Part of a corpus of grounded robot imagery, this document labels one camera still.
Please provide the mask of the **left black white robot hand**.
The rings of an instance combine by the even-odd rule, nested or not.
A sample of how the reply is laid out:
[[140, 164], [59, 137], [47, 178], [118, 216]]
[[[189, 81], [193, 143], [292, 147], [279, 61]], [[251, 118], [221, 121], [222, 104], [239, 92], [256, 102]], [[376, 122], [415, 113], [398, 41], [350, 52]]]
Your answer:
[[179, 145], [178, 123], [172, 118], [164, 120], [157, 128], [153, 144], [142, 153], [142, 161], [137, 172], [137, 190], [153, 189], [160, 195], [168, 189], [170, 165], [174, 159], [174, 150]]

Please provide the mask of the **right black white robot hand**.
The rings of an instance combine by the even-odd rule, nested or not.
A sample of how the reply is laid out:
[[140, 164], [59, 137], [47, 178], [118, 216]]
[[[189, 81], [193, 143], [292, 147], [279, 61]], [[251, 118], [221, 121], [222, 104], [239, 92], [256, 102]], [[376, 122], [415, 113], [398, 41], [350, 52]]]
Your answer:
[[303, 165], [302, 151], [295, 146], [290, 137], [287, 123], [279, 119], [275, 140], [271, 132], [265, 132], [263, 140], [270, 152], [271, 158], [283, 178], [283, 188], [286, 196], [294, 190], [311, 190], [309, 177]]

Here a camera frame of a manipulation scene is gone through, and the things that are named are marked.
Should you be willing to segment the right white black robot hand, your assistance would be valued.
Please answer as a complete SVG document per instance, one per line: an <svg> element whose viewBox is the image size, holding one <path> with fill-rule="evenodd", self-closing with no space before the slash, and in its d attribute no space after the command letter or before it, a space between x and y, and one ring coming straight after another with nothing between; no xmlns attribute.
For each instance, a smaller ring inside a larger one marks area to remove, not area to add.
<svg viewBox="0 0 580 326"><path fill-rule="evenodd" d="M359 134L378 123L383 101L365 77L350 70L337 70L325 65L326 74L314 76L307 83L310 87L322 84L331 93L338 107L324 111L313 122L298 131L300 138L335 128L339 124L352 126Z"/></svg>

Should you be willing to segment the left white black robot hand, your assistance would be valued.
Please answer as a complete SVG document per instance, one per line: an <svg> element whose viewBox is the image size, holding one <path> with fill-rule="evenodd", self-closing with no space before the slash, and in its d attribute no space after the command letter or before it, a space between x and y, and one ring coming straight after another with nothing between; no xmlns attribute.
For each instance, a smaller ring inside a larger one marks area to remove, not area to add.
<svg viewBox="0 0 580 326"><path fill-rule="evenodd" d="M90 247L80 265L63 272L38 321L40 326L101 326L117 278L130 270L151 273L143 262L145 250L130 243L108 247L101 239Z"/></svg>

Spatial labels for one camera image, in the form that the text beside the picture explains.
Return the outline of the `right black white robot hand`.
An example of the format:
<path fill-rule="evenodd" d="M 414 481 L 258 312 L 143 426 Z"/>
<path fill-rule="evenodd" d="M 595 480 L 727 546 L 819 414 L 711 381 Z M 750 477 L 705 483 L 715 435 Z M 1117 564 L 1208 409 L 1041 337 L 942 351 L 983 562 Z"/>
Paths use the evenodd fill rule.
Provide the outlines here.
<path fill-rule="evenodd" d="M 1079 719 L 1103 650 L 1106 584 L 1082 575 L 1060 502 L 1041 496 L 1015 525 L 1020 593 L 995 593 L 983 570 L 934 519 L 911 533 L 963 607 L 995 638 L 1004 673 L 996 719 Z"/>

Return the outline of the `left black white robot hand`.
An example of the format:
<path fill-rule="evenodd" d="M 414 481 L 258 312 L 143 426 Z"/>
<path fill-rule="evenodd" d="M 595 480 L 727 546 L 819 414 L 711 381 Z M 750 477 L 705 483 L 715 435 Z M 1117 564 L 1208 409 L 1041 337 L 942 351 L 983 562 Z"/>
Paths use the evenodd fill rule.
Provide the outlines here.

::::::

YOUR TASK:
Lines of the listing above that contain the word "assistance" must all be copied.

RESPONSE TO THE TASK:
Should you be willing to segment the right white black robot hand, your assistance would be valued.
Should you be willing to segment the left white black robot hand, your assistance would be valued.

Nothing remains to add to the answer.